3 / Comment approfondir mon diagnostic ? Qu’est-ce qui existe déjà en termes de réponses, quel est l’état de l’offre locale pour ce public ou cette thématique ?
- Etablir un maping de l’offre sociale existante et mobiliser les partenaires repérés (services du CCAS/CIAS, de la commune ou de l’intercommunalité, gestionnaires équipements ou services, partenaires institutionnels, etc.)
- Mobiliser ces acteurs et approfondir avec eux le diagnostic : données complémentaires CARSAT, CPAM, services sociaux du CD, données de gestion sur les services PA du CCAS (aides facultatives, équipements, services, etc.), données des autres gestionnaires,
- Partage des données, croisement des analyses
- Préconisations : Que faut-il améliorer ? sur quoi faut-il mieux communiquer (dispositifs peu connus) ? que faut-il éventuellement mettre en place ?
4 / Comment peut se positionner le CCAS dans ce cadre (de la mise en place de nouvelles actions, à l’évolution de ses dispositifs, mais aussi simplement par une communication sur des dispositifs portés par d’autres acteurs…)

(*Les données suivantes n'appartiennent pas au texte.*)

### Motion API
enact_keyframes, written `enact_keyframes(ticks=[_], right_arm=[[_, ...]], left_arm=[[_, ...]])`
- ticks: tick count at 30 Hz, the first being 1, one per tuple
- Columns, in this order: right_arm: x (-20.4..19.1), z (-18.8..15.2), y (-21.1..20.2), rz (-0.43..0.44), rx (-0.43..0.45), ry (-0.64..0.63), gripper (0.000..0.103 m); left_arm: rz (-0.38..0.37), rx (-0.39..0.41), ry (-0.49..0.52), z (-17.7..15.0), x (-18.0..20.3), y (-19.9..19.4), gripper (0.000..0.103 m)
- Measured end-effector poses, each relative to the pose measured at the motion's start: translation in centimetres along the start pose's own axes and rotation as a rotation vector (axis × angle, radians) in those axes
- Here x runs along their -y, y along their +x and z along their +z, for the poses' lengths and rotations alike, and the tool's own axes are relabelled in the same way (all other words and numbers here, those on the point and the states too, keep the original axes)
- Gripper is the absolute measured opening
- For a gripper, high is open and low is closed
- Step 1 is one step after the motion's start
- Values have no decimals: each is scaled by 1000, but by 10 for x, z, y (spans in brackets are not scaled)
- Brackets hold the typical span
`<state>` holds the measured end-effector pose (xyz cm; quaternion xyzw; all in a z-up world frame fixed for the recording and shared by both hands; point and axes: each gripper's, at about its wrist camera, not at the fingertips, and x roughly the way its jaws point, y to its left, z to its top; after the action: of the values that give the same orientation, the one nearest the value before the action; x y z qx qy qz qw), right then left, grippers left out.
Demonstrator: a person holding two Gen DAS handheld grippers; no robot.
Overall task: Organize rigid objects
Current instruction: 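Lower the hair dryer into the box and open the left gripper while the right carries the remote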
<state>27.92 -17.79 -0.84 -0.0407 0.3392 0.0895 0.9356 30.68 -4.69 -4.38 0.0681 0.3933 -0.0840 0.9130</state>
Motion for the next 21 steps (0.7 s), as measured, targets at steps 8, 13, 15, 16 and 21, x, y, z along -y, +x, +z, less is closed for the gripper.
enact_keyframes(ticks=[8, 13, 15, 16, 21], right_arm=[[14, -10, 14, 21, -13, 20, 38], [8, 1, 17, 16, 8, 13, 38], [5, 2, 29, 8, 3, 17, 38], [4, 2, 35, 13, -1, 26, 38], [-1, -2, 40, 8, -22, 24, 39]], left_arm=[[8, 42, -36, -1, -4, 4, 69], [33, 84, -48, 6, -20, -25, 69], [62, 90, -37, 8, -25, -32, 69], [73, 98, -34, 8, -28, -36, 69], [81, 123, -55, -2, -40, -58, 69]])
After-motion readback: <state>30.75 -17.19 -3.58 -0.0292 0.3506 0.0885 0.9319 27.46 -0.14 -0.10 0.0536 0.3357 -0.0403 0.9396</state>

- Réflexion avec les partenaires, établissement d’une feuille de route validée par le CA du CCAS/CIAS (éventuellement lien avec le Conseil municipal ou communautaire)
Ainsi l’ABS retrouvait toute sa place d’outil de conception des politiques publiques et d’optimisation des dépenses (éviter les doublons, optimiser les dispositifs existants, n’intervenir qu’en cas de carence réelle sur le territoire pour répondre à un besoin, élaboration d’une offre sociale à partir d’un diagnostic partagé sur les besoins…).
Aujourd’hui, le risque est de réduire la démarche à une simple approche statistique car l’analyse partagée ne peut se déployer pleinement que via les analyses thématiques qui deviennent optionnelles. C’est justement cette stricte entrée quantitative qui décourageait un nombre trop important de communes de mener la démarche et qui en limitait parfois l’impact. Sous couvert de limiter les dépenses des collectivités, le nouveau décret au contraire présente le danger de renforcer les écueils d’une navigation à vue.